Like anyone who uses computers, I have to deal with a ridiculous amount of spam. My email is double-filtered with Spam Assassin and Gmail, so very little email spam actually makes it to my inbox anymore. Unfortunately, I still have to deal with comment spam on my blog and websites. I decided to give an overview of some of the ways that you can analyze spam (particularly blog comment spam) in order to eliminate it.
A good system of checking for spam is one that uses points. Your scripts should check several factors and assign points based on severity (e.g., including 100 links is more severe than saying “Viagra” one time). You can then determine points thresholds such as the level at which the comment is automatically marked as spam, the level at which a comment is “iffy” so it needs to be moderated by a human, and the level at which a comment is most likely “real” and can be displayed instantly. Below are several things to analyze that could be weighted with points.
Time spent viewing the page
The kind of user whose comments you want will read your post and then type a reply. This often takes a few minutes (which is why most people don’t invest the time to comment), so if you create a hidden field in the comment form with a timestamp (preferably encrypted so it isn’t entirely obvious) and then check when the comment is submitted, you can see how long the entire read-and-respond process took. Often, spammers will take ~4 seconds, because it’s an automated script. This also ensures that the page was actually viewed (rather than having a comment directly submitted).

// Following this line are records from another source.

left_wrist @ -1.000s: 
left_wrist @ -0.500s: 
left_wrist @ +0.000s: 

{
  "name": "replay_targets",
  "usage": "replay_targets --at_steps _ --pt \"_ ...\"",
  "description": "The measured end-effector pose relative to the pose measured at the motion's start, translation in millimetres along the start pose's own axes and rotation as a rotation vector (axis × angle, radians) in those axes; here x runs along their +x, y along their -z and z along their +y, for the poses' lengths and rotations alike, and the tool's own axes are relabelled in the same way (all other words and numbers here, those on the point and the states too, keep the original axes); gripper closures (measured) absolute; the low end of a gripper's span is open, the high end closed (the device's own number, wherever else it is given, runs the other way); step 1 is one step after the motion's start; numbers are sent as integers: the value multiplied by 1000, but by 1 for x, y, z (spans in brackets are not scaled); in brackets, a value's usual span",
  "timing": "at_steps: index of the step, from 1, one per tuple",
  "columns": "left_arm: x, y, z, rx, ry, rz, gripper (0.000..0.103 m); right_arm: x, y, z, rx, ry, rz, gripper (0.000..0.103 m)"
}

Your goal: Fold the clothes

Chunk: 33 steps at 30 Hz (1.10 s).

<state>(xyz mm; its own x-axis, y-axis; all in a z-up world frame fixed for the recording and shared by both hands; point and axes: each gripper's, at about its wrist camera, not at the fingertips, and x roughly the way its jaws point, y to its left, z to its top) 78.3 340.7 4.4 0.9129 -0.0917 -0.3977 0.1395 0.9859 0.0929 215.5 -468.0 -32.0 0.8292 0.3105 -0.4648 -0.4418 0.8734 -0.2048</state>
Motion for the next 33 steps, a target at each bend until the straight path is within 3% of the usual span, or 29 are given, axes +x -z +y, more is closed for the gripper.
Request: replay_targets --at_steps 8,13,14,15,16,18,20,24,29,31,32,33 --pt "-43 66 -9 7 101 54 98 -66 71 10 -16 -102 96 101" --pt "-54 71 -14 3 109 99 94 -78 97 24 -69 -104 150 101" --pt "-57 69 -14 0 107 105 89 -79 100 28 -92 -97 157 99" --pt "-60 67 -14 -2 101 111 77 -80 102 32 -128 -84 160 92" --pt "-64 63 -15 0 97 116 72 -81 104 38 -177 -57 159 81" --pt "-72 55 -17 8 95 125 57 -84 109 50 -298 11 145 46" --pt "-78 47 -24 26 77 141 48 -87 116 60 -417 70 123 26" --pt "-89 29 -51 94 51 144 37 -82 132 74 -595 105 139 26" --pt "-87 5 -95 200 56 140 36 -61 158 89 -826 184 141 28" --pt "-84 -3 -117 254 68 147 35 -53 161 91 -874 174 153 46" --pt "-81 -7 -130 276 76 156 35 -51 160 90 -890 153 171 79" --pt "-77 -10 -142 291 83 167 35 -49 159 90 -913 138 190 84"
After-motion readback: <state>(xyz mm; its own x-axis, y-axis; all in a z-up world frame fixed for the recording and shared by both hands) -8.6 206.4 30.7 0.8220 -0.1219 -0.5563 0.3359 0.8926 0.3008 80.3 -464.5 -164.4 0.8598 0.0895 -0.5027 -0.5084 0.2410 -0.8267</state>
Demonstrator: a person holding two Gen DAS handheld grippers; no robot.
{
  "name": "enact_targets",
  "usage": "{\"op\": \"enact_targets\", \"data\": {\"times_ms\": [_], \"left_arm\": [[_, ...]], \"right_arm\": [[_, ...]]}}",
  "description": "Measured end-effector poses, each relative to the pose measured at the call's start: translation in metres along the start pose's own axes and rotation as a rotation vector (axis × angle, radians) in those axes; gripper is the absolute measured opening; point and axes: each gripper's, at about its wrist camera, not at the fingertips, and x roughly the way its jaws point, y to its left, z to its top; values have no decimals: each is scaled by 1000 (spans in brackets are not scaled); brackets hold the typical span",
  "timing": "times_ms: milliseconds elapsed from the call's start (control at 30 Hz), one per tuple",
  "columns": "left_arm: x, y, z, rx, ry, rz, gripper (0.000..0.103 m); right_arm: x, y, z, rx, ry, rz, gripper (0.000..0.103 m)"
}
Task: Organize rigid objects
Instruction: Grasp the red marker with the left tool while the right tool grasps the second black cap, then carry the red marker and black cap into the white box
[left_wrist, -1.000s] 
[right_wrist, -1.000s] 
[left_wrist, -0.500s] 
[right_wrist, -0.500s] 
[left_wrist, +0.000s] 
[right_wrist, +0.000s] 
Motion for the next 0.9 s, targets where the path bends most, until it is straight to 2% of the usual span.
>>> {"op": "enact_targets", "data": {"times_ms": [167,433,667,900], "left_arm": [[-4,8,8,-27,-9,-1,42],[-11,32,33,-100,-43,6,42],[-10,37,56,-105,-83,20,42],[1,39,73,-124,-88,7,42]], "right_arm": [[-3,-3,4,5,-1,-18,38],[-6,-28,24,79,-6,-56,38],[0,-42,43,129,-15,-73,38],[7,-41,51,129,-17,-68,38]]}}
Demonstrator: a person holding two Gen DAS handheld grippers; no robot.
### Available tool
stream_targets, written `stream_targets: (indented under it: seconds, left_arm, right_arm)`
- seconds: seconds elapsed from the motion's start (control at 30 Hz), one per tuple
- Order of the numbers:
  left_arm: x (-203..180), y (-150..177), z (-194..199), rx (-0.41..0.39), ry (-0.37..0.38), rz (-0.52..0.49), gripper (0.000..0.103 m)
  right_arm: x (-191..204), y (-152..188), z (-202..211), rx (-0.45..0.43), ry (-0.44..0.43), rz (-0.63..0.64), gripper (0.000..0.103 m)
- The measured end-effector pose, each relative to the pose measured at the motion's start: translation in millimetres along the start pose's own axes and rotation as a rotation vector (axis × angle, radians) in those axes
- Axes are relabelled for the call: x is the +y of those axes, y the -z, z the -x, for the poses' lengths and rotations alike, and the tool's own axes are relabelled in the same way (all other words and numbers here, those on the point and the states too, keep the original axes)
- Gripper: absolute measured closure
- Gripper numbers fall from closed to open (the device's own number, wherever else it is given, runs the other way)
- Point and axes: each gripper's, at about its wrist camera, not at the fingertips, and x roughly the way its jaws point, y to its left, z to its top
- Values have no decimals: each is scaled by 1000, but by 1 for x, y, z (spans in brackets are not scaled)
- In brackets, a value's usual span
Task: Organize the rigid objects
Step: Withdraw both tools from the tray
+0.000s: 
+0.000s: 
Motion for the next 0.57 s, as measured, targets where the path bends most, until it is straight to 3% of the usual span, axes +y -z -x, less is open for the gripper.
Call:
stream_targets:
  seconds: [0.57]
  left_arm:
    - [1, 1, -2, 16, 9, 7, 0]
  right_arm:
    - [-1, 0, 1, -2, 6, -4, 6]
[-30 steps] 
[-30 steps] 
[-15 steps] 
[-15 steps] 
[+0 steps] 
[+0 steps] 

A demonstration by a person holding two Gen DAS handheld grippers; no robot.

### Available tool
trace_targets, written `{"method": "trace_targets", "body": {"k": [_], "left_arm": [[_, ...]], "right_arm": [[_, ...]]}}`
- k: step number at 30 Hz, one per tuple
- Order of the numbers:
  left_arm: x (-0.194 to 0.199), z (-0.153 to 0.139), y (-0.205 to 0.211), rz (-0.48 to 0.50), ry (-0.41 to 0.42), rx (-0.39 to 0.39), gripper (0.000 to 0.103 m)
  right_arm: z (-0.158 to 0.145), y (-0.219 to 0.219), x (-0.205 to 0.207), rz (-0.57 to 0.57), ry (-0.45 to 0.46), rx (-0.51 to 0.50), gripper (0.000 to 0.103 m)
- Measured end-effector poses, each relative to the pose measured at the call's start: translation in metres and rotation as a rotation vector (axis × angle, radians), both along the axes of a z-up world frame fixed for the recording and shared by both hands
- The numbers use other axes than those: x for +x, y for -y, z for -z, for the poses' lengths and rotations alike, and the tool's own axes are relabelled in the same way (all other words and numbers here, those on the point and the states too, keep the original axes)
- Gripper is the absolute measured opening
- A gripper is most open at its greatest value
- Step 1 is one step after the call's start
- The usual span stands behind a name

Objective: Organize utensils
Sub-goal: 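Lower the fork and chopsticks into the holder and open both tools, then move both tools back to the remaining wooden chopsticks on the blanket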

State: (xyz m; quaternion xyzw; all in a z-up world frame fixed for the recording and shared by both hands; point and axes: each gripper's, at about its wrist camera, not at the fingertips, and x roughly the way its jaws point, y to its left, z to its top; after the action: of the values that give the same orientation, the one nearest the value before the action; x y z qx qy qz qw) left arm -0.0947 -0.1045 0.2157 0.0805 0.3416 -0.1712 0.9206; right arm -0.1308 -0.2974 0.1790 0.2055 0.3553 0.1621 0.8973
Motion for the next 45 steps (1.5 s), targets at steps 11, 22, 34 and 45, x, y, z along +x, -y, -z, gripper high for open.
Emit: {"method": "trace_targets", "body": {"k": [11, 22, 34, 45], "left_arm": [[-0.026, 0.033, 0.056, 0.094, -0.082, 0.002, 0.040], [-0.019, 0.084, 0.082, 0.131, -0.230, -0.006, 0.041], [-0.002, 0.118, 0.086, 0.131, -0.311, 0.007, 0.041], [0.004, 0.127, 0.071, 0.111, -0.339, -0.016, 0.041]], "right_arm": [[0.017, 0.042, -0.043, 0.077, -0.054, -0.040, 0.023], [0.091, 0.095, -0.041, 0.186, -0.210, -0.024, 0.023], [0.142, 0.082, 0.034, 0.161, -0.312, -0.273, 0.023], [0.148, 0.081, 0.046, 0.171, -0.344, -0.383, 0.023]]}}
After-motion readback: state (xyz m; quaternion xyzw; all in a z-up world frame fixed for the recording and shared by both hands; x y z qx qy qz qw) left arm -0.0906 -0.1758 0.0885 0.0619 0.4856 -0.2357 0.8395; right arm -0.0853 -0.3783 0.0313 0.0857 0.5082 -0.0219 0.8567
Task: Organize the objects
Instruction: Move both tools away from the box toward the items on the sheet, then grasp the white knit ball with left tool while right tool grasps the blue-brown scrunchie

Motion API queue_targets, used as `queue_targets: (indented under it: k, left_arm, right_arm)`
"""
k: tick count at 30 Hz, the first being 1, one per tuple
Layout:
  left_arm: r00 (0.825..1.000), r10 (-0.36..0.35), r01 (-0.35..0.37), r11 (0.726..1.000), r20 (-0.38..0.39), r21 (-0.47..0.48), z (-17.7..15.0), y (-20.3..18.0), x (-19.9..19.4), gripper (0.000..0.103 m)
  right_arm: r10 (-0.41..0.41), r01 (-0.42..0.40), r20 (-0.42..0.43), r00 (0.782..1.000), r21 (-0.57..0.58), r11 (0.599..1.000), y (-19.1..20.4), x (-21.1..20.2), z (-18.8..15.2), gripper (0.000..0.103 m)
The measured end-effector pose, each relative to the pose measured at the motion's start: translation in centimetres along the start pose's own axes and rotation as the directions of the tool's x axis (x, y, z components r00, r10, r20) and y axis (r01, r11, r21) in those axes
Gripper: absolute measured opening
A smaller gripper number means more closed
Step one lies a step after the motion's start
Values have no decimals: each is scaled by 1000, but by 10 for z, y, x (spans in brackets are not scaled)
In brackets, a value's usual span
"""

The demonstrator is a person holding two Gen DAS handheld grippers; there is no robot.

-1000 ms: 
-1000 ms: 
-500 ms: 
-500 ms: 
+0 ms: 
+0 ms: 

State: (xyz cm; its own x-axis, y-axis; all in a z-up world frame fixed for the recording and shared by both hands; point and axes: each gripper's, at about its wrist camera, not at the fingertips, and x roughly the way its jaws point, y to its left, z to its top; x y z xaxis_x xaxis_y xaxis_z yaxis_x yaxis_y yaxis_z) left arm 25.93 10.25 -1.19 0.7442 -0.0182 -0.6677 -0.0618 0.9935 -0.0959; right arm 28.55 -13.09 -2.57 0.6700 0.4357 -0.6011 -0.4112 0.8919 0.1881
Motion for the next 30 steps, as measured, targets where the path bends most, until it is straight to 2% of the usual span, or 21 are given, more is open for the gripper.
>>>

Since the amount of time a user takes responding can be from zero (or negative if they’re trying to spoof your timestamp) to infinity, the points you assign should be inversely proportional to the time spent on a page—with a cutoff. For example: zero seconds might give ten “spam points,” whereas five minutes might give zero. At a certain point (preferably a couple of hours), you should have a cutoff where the points max out again. This prevents someone from easily spoofing the timestamp (because the number of acceptable timestamps will be more finite).
The vast majority of spam is designed to get traffic to a website where the user is expected to spend money. Because of this, most spam includes at least one link. Unfortunately, real users might also leave comments with links, so you have to weight links carefully. You can choose to do it based purely on the number of links (e.g., no links = no spam points, 2 = 4 spam points, 3 = 8 spam points, etc.) or you can do it based on a ratio of links to non-linked text. Usually spammers will just include link after link, but real users will post paragraphs with a few links scattered throughout.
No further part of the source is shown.